I requisiti per le pensioni sono peggiorati negli anni. Ma di chi è la responsabilità? È stata la riforma Fornero, come spesso viene accusata, o l’attuale governo ha aggravato la situazione? Oppure l’inasprimento parte da lontano, dalla riforma Dini degli anni ’90? Domande legittime quando si parla di previdenza sociale, che spesso ottengono risposte contrastanti. Una cosa però è certa: prima della riforma Fornero si andava in pensione più facilmente. Dopo, invece, a causa delle regole introdotte dalla stessa riforma – e solo ereditate dai governi successivi, compreso quello attuale – i requisiti si sono via via irrigiditi.
In pensione con 5 anni di contributi e 1,2 volte l’assegno sociale
Prima del 2012, le donne potevano andare in pensione di vecchiaia con 20 anni di contributi e 60 anni di età.
Per gli uomini, con la stessa anzianità contributiva, servivano 65 anni di età. Una differenza enorme rispetto a oggi, quando servono 67 anni sia per uomini che per donne.
A questa soglia si è arrivati nel 2019, con l’ultimo scatto legato all’aspettativa di vita (+5 mesi rispetto ai 66 anni e 7 mesi precedenti). Allora era in carica il governo Conte I (M5S e Lega), ma non fu responsabilità diretta di quell’esecutivo: si trattava dell’automatismo imposto dalla legge Fornero, che adegua ogni due anni i requisiti all’aspettativa di vita calcolata dall’Istat.
Come sono peggiorate le cose negli anni
Prima della riforma Fornero, esisteva la pensione di anzianità, che consentiva di lasciare il lavoro senza limiti anagrafici con 40 anni di contributi. Dal 2012, con l’abolizione di questo strumento, sono nate le pensioni anticipate, anch’esse collegate agli scatti dell’aspettativa di vita.
Ecco la progressione:
- +1 mese nel 2013,
- +1 mese nel 2014,
- +3 mesi nel triennio 2013-2015,
- +4 mesi nel triennio 2016-2018.
Oggi servono:
- 41 anni e 10 mesi di contributi per le donne,
- 42 anni e 10 mesi per gli uomini.
Il governo Meloni ha poi introdotto una finestra di 3 mesi per la decorrenza della pensione, che di fatto comporta la perdita di tre mensilità, pur senza modificare i requisiti sostanziali.
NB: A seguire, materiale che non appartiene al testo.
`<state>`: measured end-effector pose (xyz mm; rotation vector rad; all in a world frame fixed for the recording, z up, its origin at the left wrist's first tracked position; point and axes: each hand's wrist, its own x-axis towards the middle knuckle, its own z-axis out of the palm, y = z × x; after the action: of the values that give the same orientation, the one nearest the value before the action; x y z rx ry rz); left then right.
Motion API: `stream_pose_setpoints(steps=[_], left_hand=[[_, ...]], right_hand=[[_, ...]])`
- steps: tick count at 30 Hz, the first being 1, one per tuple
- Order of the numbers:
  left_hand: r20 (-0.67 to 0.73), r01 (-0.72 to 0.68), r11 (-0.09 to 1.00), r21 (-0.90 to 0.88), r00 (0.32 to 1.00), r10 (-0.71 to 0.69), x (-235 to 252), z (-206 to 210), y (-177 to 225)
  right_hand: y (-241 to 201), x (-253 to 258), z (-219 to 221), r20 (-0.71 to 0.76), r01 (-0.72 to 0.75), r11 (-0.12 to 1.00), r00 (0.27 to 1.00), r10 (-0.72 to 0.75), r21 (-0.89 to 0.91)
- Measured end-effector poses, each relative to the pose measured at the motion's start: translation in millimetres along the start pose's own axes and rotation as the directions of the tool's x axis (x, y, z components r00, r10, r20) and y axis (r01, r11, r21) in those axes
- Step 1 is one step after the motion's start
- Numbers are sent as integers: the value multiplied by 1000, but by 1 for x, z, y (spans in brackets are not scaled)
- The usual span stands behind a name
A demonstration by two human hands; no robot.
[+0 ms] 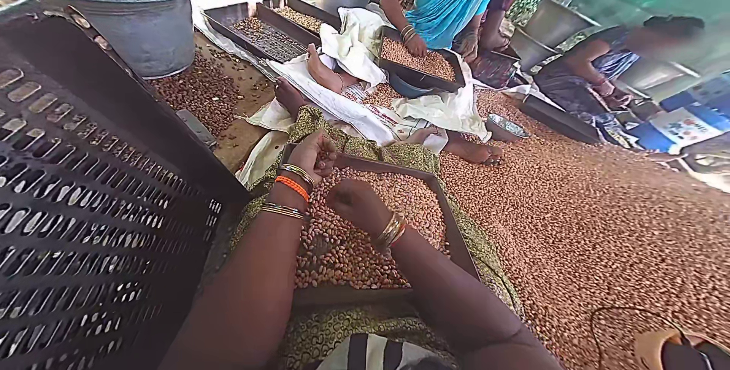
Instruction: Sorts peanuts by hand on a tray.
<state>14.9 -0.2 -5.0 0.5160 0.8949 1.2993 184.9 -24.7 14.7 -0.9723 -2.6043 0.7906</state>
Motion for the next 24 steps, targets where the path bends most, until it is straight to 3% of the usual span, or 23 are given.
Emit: stream_pose_setpoints(steps=[2,4,10,15,18,20,22,24], left_hand=[[-41,-42,999,-2,998,42,3,-4,-1],[-54,-45,998,32,997,47,4,-5,-3],[-119,43,988,149,993,-25,3,0,-2],[-113,54,974,220,993,-29,3,2,-4],[-140,96,945,313,989,-54,2,0,-2],[-133,148,913,380,986,-104,3,1,-2],[-52,191,891,412,981,-186,4,4,-4],[62,207,915,345,968,-243,0,8,-3]], right_hand=[[-4,4,19,257,57,995,966,-33,-85],[-13,7,33,394,71,982,919,4,-174],[-29,4,43,398,102,954,917,20,-283],[-20,3,41,393,59,974,919,33,-220],[-8,10,19,217,-81,983,969,116,-163],[2,12,1,-100,-81,993,992,73,-81],[4,14,-16,-328,-16,999,945,5,-31],[4,15,-31,-402,22,1000,915,-25,-12]])
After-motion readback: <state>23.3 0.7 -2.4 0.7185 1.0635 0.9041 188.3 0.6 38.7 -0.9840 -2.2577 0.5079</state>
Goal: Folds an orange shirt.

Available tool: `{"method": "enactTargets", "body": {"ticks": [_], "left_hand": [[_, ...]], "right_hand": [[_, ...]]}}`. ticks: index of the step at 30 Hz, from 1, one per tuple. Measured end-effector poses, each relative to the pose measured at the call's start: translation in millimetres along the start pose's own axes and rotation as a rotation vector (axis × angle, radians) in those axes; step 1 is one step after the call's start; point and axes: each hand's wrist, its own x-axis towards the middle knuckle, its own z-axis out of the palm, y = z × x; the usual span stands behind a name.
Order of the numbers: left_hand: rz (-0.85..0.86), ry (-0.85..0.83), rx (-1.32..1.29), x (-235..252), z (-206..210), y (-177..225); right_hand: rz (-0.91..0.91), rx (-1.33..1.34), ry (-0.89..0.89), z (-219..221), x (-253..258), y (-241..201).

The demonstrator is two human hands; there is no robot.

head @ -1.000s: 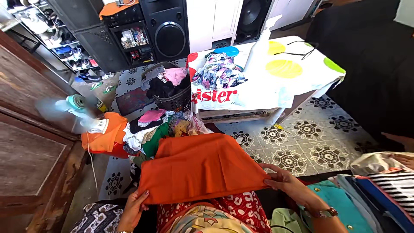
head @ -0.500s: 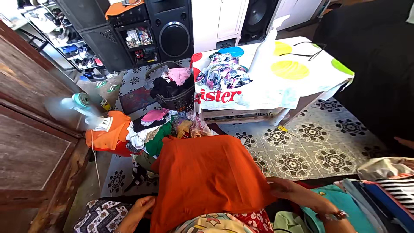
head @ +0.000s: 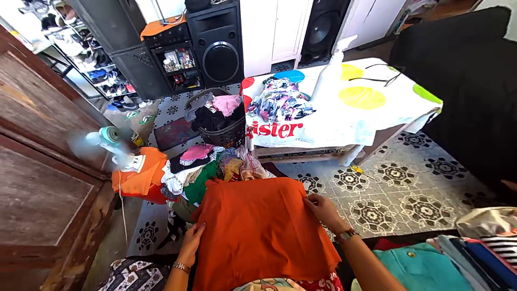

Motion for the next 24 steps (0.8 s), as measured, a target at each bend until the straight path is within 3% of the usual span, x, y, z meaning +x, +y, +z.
{"method": "enactTargets", "body": {"ticks": [8,12,17,22,24], "left_hand": [[0.057,0.011,-0.130,-9,5,13],[0.165,-0.078,-0.119,-27,-13,19],[0.170,-0.344,0.039,-57,-52,17],[0.110,-0.835,0.378,-69,-77,8],[0.082,-0.969,0.468,-67,-77,6]], "right_hand": [[-0.130,-0.167,0.226,-2,-32,-14],[-0.182,-0.370,0.151,-22,-63,-13],[-0.146,-0.551,-0.256,-51,-113,-12],[-0.019,-0.669,-0.860,-51,-137,-12],[-0.041,-0.668,-0.976,-45,-133,-3]]}}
Tornando ancora più indietro, la riforma Dini aveva introdotto per la prima volta la pensione anticipata legata a un importo minimo dell’assegno. Era possibile andare in pensione con 5 anni di contributi e 57 anni di età, a patto che la pensione fosse pari ad almeno 1,2 volte l’assegno sociale.
Con la legge Fornero, questa misura è stata irrigidita:
- età minima a 63 anni,
- importo minimo pari a 2,8 volte l’assegno sociale,
- ulteriori incrementi: +3 mesi (2013-2015), +4 mesi (2016-2018), +5 mesi dal 2019.
Oggi servono 64 anni di età e un importo pari ad almeno 3 volte l’assegno sociale (dal 2024).
Ed il futuro è ancora peggiore
Il quadro non sembra destinato a migliorare. Nel 2027 scatterà un nuovo adeguamento ai dati Istat, che porterà a:
- 67 anni e 3 mesi per la pensione di vecchiaia;
- 43 anni e 1 mese di contributi per gli uomini e 42 anni e 1 mese per le donne, per la pensione anticipata;
- 64 anni e 3 mesi per la pensione anticipata contributiva.
Inoltre, è già stato stabilito che dal 2030 serviranno:
- almeno 30 anni di contributi effettivi (senza figurativi);
- una pensione non inferiore a 3,2 volte l’assegno sociale.
Un ulteriore inasprimento, che spingerà ancora più in là l’età e i requisiti, rendendo sempre più difficile l’accesso alla pensione.